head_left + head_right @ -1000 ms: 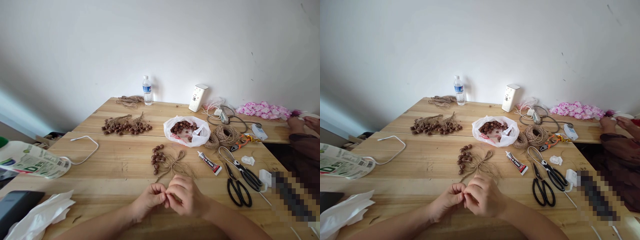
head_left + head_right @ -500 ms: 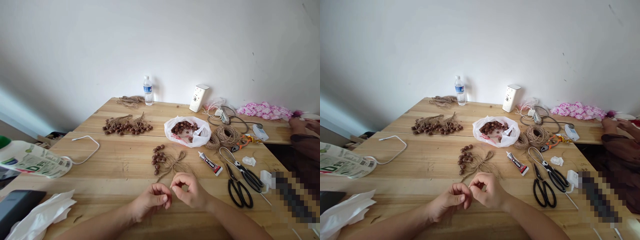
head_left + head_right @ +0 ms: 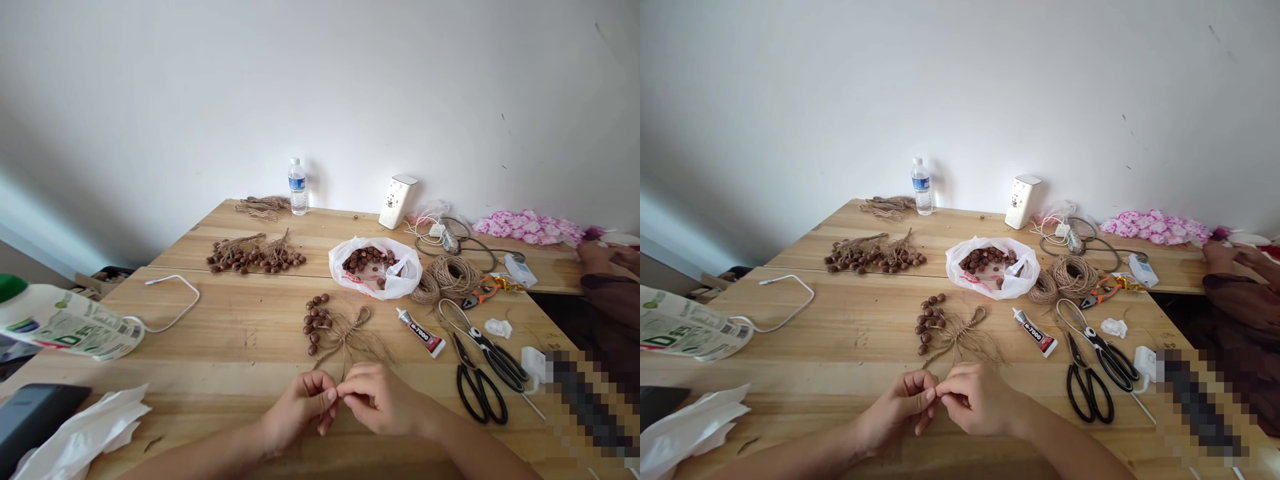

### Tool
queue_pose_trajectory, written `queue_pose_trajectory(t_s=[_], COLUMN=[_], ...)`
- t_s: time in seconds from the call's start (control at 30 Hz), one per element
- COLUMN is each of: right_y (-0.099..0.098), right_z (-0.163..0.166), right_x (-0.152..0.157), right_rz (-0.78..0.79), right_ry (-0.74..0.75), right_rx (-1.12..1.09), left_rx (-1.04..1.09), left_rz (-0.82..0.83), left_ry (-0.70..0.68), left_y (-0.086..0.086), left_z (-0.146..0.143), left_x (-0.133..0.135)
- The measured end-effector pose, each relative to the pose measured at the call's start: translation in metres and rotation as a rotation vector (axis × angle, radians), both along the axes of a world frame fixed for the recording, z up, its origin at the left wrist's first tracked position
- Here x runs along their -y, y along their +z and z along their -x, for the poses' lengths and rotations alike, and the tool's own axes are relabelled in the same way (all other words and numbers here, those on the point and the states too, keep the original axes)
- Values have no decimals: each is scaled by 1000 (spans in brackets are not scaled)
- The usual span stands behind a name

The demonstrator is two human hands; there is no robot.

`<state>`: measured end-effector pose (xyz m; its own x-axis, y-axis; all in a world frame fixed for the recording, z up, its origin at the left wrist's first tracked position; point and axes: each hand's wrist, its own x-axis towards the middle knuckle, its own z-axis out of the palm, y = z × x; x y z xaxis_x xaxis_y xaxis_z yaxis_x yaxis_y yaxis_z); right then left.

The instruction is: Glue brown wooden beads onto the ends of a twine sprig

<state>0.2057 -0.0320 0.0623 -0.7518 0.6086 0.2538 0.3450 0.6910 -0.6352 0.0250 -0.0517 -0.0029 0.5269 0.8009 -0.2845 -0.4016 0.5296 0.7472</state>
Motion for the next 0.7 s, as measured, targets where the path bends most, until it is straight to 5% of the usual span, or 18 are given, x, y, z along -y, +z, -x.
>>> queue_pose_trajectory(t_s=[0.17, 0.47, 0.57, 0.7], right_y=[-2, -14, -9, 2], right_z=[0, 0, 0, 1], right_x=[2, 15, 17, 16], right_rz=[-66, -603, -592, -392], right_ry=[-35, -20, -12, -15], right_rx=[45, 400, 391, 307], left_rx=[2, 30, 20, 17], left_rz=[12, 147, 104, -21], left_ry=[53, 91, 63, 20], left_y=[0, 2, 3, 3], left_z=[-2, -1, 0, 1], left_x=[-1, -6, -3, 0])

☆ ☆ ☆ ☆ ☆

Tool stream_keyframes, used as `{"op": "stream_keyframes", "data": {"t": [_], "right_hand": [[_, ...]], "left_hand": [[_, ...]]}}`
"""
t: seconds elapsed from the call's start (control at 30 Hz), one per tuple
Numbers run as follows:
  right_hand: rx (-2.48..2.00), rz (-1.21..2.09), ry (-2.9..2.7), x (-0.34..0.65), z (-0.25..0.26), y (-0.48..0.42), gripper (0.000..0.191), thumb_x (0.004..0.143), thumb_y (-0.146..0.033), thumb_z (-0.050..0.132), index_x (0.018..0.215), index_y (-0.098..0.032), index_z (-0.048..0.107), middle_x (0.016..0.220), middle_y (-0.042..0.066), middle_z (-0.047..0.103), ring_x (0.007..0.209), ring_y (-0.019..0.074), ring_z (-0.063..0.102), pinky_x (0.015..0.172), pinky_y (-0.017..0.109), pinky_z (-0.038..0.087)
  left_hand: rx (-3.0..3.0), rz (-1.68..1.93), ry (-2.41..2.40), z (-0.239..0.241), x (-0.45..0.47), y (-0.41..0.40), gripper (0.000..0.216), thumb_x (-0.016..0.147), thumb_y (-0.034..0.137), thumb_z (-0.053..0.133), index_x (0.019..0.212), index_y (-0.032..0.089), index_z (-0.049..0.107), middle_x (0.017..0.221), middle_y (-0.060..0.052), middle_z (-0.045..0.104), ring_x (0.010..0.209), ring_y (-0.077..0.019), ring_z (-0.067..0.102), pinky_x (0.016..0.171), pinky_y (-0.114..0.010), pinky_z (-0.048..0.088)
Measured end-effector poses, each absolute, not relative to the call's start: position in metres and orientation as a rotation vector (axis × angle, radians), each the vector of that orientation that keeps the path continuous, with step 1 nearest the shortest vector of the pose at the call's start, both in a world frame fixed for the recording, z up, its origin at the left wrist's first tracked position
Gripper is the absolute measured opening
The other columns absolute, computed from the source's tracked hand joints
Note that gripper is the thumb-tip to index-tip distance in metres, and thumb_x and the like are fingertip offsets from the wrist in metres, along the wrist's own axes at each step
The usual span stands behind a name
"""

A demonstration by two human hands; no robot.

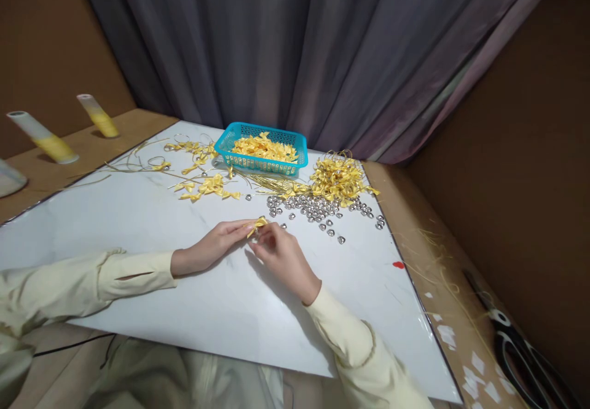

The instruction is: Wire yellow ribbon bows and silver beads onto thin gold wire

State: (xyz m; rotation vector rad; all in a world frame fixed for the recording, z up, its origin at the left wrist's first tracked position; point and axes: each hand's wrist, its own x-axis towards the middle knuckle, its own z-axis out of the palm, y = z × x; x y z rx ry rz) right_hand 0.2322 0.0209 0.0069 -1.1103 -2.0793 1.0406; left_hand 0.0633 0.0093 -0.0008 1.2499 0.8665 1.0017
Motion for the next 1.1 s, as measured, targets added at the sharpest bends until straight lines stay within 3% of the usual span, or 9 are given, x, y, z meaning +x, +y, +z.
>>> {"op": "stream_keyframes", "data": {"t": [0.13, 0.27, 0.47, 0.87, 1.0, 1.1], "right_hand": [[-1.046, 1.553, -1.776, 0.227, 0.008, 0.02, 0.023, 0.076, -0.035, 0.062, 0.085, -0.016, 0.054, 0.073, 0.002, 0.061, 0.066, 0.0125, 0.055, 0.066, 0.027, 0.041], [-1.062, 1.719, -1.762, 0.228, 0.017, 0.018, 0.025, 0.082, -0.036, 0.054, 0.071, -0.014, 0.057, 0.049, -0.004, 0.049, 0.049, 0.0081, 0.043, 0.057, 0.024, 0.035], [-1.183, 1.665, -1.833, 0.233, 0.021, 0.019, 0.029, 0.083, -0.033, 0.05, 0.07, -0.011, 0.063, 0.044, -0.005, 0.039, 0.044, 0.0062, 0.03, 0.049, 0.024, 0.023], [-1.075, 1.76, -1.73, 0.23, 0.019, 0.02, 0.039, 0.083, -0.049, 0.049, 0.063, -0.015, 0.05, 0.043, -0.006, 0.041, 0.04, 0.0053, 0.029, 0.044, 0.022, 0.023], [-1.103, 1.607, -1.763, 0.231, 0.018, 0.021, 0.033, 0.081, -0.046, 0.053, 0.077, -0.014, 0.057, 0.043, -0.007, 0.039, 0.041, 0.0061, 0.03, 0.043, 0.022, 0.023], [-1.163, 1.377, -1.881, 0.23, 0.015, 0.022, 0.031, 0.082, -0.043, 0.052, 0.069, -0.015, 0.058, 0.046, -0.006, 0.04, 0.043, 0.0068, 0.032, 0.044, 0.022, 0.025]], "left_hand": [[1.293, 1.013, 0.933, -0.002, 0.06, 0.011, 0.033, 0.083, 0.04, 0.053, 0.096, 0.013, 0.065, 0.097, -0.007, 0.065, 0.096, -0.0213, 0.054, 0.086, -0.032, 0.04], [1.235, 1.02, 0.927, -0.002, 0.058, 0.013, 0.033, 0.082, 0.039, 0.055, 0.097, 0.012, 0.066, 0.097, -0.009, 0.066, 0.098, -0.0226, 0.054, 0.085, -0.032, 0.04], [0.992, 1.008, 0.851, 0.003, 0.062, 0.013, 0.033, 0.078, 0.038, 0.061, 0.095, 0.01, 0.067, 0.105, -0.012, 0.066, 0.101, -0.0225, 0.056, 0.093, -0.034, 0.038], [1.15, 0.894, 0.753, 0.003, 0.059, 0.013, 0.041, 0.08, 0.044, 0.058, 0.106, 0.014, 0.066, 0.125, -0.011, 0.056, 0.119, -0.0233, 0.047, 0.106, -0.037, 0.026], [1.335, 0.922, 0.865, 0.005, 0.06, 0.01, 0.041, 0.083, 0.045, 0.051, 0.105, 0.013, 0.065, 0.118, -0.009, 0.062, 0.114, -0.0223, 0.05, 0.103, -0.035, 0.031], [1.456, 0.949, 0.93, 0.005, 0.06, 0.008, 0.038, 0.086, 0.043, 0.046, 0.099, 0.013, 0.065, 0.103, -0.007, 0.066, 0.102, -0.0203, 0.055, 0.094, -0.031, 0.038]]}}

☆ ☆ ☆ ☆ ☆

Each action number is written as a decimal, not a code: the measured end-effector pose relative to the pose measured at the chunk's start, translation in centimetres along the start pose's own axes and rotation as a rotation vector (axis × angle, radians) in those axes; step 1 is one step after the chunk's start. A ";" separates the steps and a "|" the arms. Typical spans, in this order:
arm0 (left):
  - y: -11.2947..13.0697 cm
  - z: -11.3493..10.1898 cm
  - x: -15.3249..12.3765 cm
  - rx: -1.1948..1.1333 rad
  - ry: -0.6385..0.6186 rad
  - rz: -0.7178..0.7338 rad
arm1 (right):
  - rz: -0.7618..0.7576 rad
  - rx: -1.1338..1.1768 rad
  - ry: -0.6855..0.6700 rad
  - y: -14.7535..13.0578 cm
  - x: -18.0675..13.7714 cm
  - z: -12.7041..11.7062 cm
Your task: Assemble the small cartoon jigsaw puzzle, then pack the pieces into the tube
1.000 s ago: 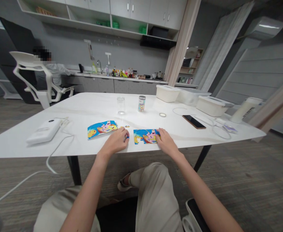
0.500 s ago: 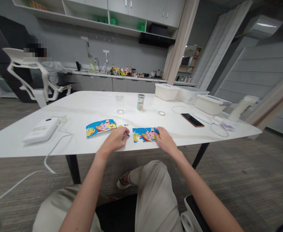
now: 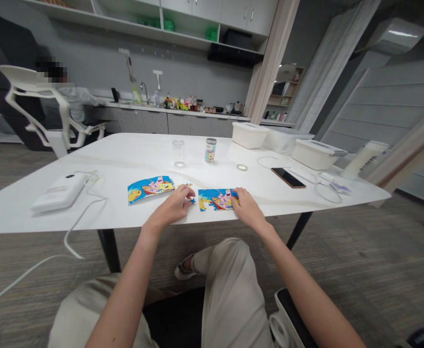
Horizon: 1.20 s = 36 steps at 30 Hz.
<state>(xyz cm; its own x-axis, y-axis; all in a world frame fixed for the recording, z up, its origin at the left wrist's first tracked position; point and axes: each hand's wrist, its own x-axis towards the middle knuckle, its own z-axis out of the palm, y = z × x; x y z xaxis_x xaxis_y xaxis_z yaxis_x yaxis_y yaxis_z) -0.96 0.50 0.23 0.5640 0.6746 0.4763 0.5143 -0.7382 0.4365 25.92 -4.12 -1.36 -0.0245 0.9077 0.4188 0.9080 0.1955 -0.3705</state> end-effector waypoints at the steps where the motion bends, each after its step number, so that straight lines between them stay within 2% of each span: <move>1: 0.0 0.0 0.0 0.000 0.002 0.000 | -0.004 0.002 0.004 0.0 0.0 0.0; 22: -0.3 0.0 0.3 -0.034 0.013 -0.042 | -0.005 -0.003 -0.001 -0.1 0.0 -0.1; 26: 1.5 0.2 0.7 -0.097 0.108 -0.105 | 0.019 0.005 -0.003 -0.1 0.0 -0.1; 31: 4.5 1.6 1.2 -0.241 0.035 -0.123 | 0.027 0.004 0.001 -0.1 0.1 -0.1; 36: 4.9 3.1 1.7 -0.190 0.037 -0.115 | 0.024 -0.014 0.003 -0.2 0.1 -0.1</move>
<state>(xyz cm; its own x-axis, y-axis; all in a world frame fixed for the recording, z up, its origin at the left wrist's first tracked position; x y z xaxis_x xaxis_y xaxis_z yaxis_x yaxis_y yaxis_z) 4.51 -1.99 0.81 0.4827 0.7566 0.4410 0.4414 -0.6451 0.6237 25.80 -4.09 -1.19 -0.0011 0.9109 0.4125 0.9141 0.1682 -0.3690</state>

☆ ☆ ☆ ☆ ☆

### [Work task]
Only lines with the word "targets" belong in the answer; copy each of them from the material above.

### [Response for this exercise]
Motion for the next 0.7 s, as measured, targets where the path bends most, until it is straight to 5% of the usual span, or 18 are given, x, y, z along -y, +z, -x.
Motion for the next 1.1 s, as measured, targets added at the sharpest bends until straight lines stay within 3% of the usual span, or 9 are given, x, y, z meaning +x, +y, +z.

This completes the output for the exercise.